Exercise: Every entry below needs to be printed again exactly, with its pictures left out.

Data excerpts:
Start of Block
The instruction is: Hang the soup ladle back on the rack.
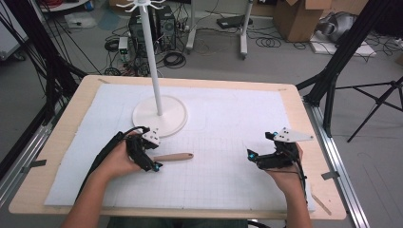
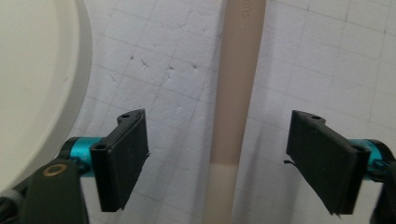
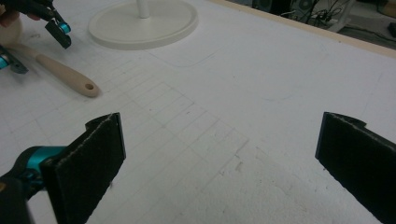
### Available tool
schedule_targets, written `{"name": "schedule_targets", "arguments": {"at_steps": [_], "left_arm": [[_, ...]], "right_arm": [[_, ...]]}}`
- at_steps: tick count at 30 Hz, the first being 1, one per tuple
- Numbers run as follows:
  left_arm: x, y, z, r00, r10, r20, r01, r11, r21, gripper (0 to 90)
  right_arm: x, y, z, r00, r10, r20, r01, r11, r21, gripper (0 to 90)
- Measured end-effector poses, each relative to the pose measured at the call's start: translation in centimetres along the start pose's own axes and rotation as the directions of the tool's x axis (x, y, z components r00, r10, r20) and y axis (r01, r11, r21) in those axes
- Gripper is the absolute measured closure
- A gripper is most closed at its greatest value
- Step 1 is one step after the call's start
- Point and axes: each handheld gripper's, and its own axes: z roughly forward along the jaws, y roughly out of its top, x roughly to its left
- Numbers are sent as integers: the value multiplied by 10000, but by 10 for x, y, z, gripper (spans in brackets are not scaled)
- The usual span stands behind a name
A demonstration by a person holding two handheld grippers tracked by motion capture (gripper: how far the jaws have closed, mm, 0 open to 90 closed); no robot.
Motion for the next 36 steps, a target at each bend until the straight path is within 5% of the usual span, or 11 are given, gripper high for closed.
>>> {"name": "schedule_targets", "arguments": {"at_steps": [13, 23, 36], "left_arm": [[-3, 3, 2, 9989, 181, 422, -199, 9989, 425, 438], [-7, 11, 3, 9981, 474, 381, -507, 9944, 926, 587], [-5, 11, 2, 9988, 322, 367, -358, 9943, 1004, 697]], "right_arm": [[0, 0, 1, 9999, -129, 0, 129, 9999, 50, 7], [1, 0, 1, 10000, -93, -3, 93, 9999, 105, 7], [1, 0, 1, 9999, -127, 45, 127, 9999, 85, 7]]}}
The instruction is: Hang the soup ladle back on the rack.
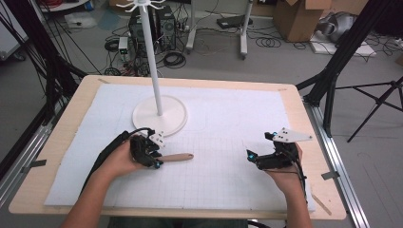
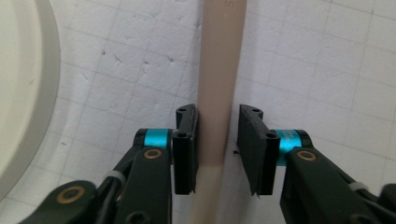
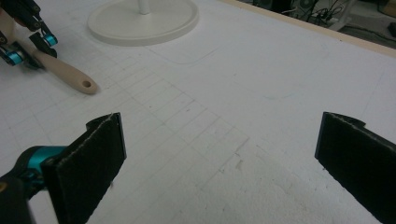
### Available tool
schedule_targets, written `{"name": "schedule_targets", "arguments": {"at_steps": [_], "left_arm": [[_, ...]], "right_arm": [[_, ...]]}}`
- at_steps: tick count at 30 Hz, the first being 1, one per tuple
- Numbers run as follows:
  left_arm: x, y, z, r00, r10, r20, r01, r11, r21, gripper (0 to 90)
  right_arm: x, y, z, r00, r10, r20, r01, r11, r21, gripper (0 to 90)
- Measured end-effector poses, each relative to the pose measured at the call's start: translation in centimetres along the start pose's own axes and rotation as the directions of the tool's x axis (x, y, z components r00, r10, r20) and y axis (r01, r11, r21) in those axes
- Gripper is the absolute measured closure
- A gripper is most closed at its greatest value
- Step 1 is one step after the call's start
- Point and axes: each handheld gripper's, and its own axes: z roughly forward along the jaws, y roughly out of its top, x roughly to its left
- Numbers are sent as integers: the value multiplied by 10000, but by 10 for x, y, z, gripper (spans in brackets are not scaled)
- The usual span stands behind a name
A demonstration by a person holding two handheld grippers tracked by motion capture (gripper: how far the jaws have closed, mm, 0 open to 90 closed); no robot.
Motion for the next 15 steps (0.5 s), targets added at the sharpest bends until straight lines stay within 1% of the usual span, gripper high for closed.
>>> {"name": "schedule_targets", "arguments": {"at_steps": [2, 5, 8, 9, 11, 12, 13, 14, 15], "left_arm": [[0, 0, 0, 10000, -83, -33, 83, 10000, -38, 707], [0, -1, 0, 10000, -51, -36, 51, 10000, -65, 718], [-1, -1, 0, 9999, -121, -115, 120, 9998, -151, 721], [-1, -1, 0, 9999, 19, -157, -20, 10000, -69, 722], [-3, -1, 0, 9996, 140, -227, -142, 9999, -86, 727], [-3, -1, 0, 9996, 140, -227, -142, 9999, -86, 731], [-4, -2, 0, 9994, 251, -254, -255, 9996, -156, 734], [-4, -2, 0, 9994, 251, -254, -255, 9996, -156, 737], [-3, -2, -1, 9997, 133, -220, -137, 9997, -185, 741]], "right_arm": [[0, 0, 0, 10000, 8, -11, -8, 10000, 19, 7], [-1, 0, 1, 10000, -15, 37, 15, 10000, 71, 7], [1, 0, 1, 10000, -33, 30, 33, 9999, 110, 7], [1, 0, 1, 10000, -29, 27, 29, 10000, 86, 7], [1, 0, 1, 10000, -80, 47, 79, 10000, 57, 7], [1, 0, 1, 10000, -80, 47, 79, 10000, 57, 7], [1, 0, 0, 10000, -12, 47, 12, 10000, 73, 7], [1, 0, 0, 10000, -12, 47, 12, 10000, 73, 7], [1, 0, 0, 10000, -12, 37, 12, 10000, 65, 7]]}}
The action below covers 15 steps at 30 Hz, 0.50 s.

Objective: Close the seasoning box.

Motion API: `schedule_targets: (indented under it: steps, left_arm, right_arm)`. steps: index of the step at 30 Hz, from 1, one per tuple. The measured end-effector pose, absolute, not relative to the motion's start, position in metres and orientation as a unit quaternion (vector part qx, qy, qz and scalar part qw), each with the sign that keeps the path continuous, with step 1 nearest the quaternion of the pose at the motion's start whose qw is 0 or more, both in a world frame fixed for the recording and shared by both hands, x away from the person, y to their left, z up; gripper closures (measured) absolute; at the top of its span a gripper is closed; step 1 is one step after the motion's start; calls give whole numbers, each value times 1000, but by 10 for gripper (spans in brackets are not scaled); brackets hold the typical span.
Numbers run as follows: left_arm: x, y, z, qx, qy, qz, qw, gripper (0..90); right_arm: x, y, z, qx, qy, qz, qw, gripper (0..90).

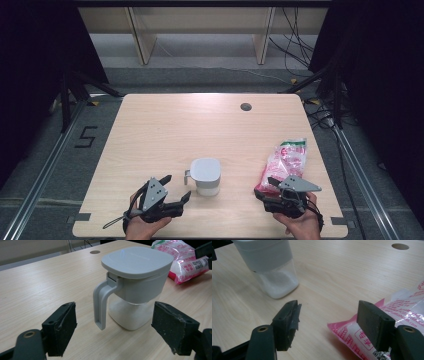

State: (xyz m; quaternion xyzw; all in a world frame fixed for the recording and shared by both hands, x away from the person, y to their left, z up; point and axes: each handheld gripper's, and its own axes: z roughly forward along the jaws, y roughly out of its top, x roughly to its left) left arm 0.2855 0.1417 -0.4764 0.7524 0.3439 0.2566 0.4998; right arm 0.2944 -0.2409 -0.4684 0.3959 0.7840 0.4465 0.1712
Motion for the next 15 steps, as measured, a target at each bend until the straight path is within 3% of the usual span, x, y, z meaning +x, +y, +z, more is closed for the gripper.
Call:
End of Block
Task solution:
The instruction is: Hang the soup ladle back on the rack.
### Available tool
schedule_targets, written `{"name": "schedule_targets", "arguments": {"at_steps": [_], "left_arm": [[_, ...]], "right_arm": [[_, ...]]}}`
- at_steps: tick count at 30 Hz, the first being 1, one per tuple
- Numbers run as follows:
  left_arm: x, y, z, r00, r10, r20, r01, r11, r21, gripper (0 to 90)
  right_arm: x, y, z, r00, r10, r20, r01, r11, r21, gripper (0 to 90)
- Measured end-effector poses, each relative to the pose measured at the call's start: translation in centimetres along the start pose's own axes and rotation as the directions of the tool's x axis (x, y, z components r00, r10, r20) and y axis (r01, r11, r21) in those axes
- Gripper is the absolute measured closure
- A gripper is most closed at its greatest value
- Step 1 is one step after the call's start
- Point and axes: each handheld gripper's, and its own axes: z roughly forward along the jaws, y roughly out of its top, x roughly to its left
- Numbers are sent as integers: the value multiplied by 10000, but by 10 for x, y, z, gripper (spans in brackets are not scaled)
- The usual span stands behind a name
A demonstration by a person holding two handheld grippers tracked by motion capture (gripper: how far the jaws have closed, mm, 0 open to 90 closed); no robot.
Motion for the next 36 steps, a target at each bend until the straight path is within 5% of the usual span, or 11 are given, gripper high for closed.
>>> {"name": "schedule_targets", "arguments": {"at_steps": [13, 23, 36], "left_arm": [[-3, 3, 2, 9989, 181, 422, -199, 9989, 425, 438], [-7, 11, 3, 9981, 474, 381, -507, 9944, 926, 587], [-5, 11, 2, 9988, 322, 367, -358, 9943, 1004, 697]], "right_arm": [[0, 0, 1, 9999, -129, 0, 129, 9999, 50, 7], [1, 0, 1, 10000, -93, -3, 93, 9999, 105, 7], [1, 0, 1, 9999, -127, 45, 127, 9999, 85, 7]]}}
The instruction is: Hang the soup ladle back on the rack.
### Available tool
schedule_targets, written `{"name": "schedule_targets", "arguments": {"at_steps": [_], "left_arm": [[_, ...]], "right_arm": [[_, ...]]}}`
- at_steps: tick count at 30 Hz, the first being 1, one per tuple
- Numbers run as follows:
  left_arm: x, y, z, r00, r10, r20, r01, r11, r21, gripper (0 to 90)
  right_arm: x, y, z, r00, r10, r20, r01, r11, r21, gripper (0 to 90)
- Measured end-effector poses, each relative to the pose measured at the call's start: translation in centimetres along the start pose's own axes and rotation as the directions of the tool's x axis (x, y, z components r00, r10, r20) and y axis (r01, r11, r21) in those axes
- Gripper is the absolute measured closure
- A gripper is most closed at its greatest value
- Step 1 is one step after the call's start
- Point and axes: each handheld gripper's, and its own axes: z roughly forward along the jaws, y roughly out of its top, x roughly to its left
- Numbers are sent as integers: the value multiplied by 10000, but by 10 for x, y, z, gripper (spans in brackets are not scaled)
- The usual span stands behind a name
A demonstration by a person holding two handheld grippers tracked by motion capture (gripper: how far the jaws have closed, mm, 0 open to 90 closed); no robot.
Motion for the next 15 steps (0.5 s), targets added at the sharpest bends until straight lines stay within 1% of the usual span, gripper high for closed.
>>> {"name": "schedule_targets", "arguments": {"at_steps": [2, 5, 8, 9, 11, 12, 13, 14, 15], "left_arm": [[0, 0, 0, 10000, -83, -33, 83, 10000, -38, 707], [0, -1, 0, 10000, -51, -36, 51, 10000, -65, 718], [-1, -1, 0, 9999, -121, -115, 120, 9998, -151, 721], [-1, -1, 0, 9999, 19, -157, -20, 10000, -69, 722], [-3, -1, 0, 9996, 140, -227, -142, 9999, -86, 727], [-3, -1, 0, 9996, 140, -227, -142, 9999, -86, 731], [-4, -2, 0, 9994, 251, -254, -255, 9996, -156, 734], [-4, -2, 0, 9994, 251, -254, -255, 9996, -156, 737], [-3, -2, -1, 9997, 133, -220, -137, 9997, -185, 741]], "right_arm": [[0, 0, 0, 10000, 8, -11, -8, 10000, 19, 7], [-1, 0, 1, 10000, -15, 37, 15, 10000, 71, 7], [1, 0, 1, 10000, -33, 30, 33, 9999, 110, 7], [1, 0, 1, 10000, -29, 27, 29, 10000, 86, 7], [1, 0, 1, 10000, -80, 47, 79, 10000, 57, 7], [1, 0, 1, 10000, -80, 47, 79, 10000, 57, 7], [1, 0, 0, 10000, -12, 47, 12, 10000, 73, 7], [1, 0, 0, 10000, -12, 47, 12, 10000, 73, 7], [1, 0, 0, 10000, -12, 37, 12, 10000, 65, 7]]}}
The action below covers 15 steps at 30 Hz, 0.50 s.

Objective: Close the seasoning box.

Motion API: `schedule_targets: (indented under it: steps, left_arm, right_arm)`. steps: index of the step at 30 Hz, from 1, one per tuple. The measured end-effector pose, absolute, not relative to the motion's start, position in metres and orientation as a unit quaternion (vector part qx, qy, qz and scalar part qw), each with the sign that keeps the path continuous, with step 1 nearest the quaternion of the pose at the motion's start whose qw is 0 or more, both in a world frame fixed for the recording and shared by both hands, x away from the person, y to their left, z up; gripper closures (measured) absolute; at the top of its span a gripper is closed; step 1 is one step after the motion's start; calls give whole numbers, each value times 1000, but by 10 for gripper (spans in brackets are not scaled); brackets hold the typical span.
Numbers run as follows: left_arm: x, y, z, qx, qy, qz, qw, gripper (0..90); right_arm: x, y, z, qx, qy, qz, qw, gripper (0..90).


State: (xyz m; quaternion xyzw; all in a world frame fixed for the recording and shared by both hands, x away from the person, y to their left, z up; point and axes: each handheld gripper's, and its own axes: z roughly forward along the jaws, y roughly out of its top, x roughly to its left) left arm 0.2855 0.1417 -0.4764 0.7524 0.3439 0.2566 0.4998; right arm 0.2944 -0.2409 -0.4684 0.3959 0.7840 0.4465 0.1712
Motion for the next 15 steps, as measured, a target at each bend until the straight path is within 3% of the usual span, x, y, z meaning +x, +y, +z, more is closed for the gripper.
Call:

No more output remains.